***** DATA *****

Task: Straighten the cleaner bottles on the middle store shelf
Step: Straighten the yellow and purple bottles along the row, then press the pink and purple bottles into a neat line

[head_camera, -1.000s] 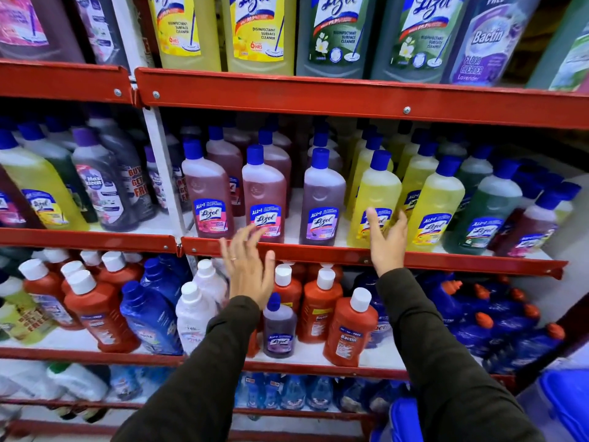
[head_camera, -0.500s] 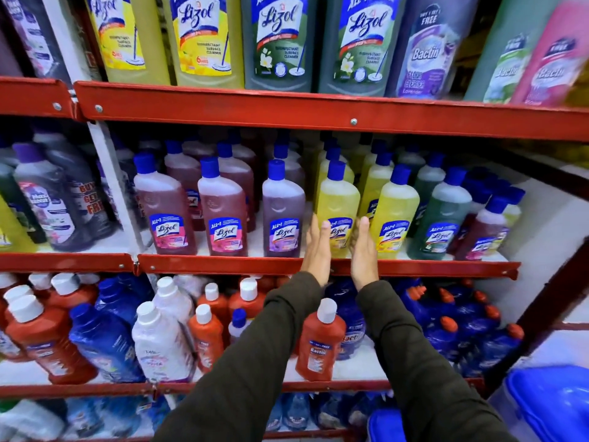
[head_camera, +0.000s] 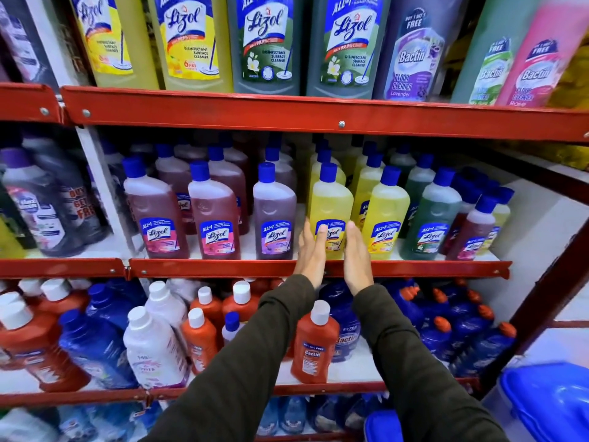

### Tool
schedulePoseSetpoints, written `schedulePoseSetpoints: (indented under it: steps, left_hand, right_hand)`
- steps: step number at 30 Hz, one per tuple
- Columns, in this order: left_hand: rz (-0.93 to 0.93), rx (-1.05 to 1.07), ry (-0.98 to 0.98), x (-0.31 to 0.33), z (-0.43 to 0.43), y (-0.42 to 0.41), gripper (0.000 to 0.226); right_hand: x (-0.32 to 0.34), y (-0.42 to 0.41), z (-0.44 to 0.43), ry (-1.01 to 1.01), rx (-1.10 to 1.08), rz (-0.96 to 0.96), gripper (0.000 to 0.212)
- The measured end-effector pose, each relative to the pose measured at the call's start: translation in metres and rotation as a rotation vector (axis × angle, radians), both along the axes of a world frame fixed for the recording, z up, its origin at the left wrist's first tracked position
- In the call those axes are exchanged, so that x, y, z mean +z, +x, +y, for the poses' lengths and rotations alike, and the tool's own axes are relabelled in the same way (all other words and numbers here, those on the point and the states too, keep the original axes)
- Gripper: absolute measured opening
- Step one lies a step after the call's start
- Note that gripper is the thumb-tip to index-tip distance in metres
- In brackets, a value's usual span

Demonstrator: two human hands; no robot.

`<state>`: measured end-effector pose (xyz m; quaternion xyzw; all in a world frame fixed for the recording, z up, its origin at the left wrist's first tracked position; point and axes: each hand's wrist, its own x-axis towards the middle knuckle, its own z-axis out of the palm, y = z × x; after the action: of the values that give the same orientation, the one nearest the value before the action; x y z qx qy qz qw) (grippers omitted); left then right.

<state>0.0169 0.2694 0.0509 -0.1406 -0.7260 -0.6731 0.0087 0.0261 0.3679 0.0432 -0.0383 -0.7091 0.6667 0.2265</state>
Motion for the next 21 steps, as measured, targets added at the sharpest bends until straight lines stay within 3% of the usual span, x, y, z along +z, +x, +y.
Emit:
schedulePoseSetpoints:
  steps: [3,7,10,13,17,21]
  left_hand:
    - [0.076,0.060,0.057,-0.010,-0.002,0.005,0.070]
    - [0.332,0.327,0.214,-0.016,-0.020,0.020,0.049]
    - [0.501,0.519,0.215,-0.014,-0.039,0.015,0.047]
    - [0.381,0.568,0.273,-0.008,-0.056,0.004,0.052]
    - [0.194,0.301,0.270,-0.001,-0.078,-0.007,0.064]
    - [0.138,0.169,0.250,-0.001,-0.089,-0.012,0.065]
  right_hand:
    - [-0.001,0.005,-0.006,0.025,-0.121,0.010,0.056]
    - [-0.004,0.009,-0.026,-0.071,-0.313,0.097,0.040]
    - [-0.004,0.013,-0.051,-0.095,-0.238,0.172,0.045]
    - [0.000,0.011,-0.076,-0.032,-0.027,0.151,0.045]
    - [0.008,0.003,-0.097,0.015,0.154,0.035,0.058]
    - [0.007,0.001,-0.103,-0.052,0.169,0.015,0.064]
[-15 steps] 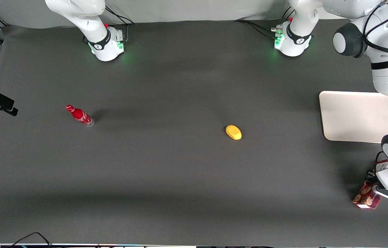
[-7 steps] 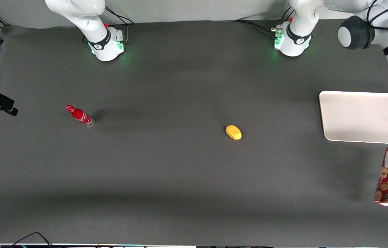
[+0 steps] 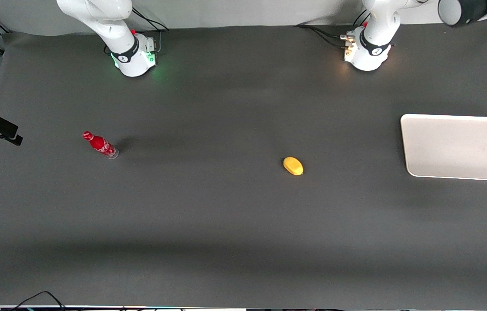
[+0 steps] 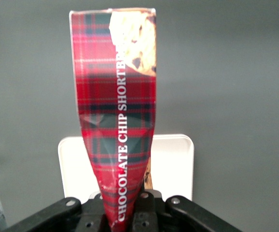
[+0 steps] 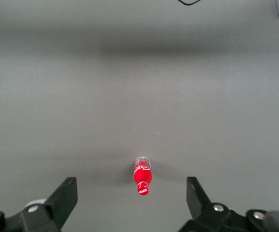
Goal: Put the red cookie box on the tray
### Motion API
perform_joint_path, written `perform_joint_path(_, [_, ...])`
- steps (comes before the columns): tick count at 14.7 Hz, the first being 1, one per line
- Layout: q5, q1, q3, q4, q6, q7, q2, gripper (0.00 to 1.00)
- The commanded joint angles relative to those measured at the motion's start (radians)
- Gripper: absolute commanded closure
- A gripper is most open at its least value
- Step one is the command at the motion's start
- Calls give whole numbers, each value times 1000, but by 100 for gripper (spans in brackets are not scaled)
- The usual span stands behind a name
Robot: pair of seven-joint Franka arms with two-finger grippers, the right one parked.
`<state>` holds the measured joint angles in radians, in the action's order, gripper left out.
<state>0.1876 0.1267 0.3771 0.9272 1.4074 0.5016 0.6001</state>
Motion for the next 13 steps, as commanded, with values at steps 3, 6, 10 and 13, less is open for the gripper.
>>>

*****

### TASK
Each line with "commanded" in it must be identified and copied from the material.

### SOLUTION
- The commanded joint angles relative to those measured at the motion's start (radians)
- Gripper: absolute commanded closure
Motion for the next 13 steps, as commanded, with values at steps 3, 6, 10 and 13, less is open for the gripper.

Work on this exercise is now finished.